GEMSignalModel Class Reference

#include <GEMSignalModel.h>

Inheritance diagram for GEMSignalModel:

Public Member Functions
	GEMSignalModel (const edm::ParameterSet &)
int	getSimHitBx (const PSimHit *, CLHEP::HepRandomEngine *)
void	simulate (const GEMEtaPartition *, const edm::PSimHitContainer &, CLHEP::HepRandomEngine *, Strips &, DetectorHitMap &) override
std::vector< std::pair< int, int > >	simulateClustering (const GEMStripTopology *, const PSimHit *, const int, CLHEP::HepRandomEngine *)
	~GEMSignalModel () override
Public Member Functions inherited from GEMDigiModel
void	setGeometry (const GEMGeometry *geom)
virtual	~GEMDigiModel ()

Private Attributes
double	averageEfficiency_
double	averageShapingTime_
const double	cspeed
bool	digitizeOnlyMuons_
const double	elecEffLowCoeff
const double	elecEffLowParam0
const double	elecEffMidCoeff
const double	elecEffMidParam0
const double	elecEffMidParam1
const double	elecMomCut1
const double	elecMomCut2
const double	momConvFact
const int	muonPdgId
double	resolutionX_
double	signalPropagationSpeed_
double	timeJitter_
double	timeResolution_

Additional Inherited Members
Protected Member Functions inherited from GEMDigiModel
	GEMDigiModel (const edm::ParameterSet &)
Protected Attributes inherited from GEMDigiModel
const GEMGeometry *	geometry_

Detailed Description

Class for the GEM strip intrinsic noise simulation based on a very simple model Originally comes from GEMSimpleModel

Author

Sven Dildick \modified by Roumyana Hadjiiska \splitted by Yechan Kang

Class for the GEM strip response simulation based on a very simple model Originally comes from GEMSimpleModel

Author

Sven Dildick \modified by Roumyana Hadjiiska \splitted by Yechan Kang

Definition at line 24 of file GEMSignalModel.h.

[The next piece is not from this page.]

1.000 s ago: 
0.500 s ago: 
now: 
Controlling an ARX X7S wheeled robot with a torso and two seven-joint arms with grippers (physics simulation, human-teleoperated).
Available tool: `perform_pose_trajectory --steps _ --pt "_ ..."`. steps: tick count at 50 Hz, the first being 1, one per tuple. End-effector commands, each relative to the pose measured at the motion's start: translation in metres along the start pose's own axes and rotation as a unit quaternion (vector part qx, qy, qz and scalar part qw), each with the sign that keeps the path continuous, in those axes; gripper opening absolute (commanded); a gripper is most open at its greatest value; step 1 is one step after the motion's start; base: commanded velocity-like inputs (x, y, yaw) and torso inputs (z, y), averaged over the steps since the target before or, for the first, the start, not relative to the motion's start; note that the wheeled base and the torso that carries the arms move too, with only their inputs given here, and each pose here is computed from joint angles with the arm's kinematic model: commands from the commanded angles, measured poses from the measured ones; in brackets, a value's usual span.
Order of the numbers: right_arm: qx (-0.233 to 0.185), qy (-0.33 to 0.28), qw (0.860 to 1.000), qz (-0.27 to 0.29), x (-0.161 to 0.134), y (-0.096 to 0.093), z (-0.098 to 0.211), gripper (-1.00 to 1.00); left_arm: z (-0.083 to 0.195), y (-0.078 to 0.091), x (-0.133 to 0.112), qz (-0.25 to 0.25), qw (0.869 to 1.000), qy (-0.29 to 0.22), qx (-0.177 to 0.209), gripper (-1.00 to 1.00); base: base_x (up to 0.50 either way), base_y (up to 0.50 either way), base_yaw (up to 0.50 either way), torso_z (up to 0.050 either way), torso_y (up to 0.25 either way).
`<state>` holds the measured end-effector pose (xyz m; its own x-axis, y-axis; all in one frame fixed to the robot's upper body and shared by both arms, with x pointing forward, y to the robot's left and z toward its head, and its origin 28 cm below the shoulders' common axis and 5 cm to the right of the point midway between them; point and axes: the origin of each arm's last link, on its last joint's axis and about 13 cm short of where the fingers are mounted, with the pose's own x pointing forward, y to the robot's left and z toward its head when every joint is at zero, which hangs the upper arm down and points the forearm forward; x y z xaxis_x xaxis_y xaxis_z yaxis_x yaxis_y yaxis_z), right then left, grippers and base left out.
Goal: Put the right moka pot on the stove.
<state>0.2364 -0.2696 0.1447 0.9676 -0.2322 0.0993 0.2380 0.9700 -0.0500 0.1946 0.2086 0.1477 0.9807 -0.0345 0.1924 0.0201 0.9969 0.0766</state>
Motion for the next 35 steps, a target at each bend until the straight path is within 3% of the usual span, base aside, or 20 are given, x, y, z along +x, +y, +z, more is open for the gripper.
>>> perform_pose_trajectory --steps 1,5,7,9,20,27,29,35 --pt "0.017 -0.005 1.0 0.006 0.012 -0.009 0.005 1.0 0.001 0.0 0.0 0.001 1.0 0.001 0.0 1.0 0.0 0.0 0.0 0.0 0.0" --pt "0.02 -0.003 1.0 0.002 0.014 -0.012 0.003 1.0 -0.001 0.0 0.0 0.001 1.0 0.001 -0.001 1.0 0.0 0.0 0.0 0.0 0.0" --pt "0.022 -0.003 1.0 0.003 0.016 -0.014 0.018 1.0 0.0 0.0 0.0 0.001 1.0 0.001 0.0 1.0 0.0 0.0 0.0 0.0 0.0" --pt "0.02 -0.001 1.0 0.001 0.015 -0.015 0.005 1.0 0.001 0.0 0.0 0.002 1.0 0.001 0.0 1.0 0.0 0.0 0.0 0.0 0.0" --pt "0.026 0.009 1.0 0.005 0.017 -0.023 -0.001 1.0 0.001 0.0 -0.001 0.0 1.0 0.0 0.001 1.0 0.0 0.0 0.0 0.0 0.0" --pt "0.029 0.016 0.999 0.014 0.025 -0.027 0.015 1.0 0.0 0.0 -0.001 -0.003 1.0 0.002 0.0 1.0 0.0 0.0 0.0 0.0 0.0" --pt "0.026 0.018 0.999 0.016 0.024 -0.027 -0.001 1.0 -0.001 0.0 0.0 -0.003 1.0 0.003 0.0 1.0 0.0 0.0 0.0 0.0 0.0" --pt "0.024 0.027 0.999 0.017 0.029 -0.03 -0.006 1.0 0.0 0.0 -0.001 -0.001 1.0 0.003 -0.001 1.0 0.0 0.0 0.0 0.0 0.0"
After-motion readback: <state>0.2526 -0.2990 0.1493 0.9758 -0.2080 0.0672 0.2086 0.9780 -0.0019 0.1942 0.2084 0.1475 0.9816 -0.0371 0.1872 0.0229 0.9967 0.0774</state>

Constructor & Destructor Documentation

GEMSignalModel()

GEMSignalModel::GEMSignalModel

(

const edm::ParameterSet &

config

)

Definition at line 16 of file GEMSignalModel.cc.

    : GEMDigiModel(config),
      averageEfficiency_(config.getParameter<double>("averageEfficiency")),
      averageShapingTime_(config.getParameter<double>("averageShapingTime")),
      timeResolution_(config.getParameter<double>("timeResolution")),
      timeJitter_(config.getParameter<double>("timeJitter")),
      signalPropagationSpeed_(config.getParameter<double>("signalPropagationSpeed")),
      digitizeOnlyMuons_(config.getParameter<bool>("digitizeOnlyMuons")),
      resolutionX_(config.getParameter<double>("resolutionX")),
      muonPdgId(13),
      cspeed(geant_units::operators::convertMmToCm(CLHEP::c_light)),
      momConvFact(1000.),
      elecMomCut1(1.96e-03),
      elecMomCut2(10.e-03),
      elecEffLowCoeff(1.7e-05),
      elecEffLowParam0(2.1),
      elecEffMidCoeff(1.34),
      elecEffMidParam0(-5.75e-01),
      elecEffMidParam1(7.96e-01) {}

~GEMSignalModel()

GEMSignalModel::~GEMSignalModel ( )

override

Definition at line 36 of file GEMSignalModel.cc.

{}

Member Function Documentation

getSimHitBx()

int GEMSignalModel::getSimHitBx	(	const PSimHit *	simhit,
		CLHEP::HepRandomEngine *	engine
	)

Definition at line 78 of file GEMSignalModel.cc.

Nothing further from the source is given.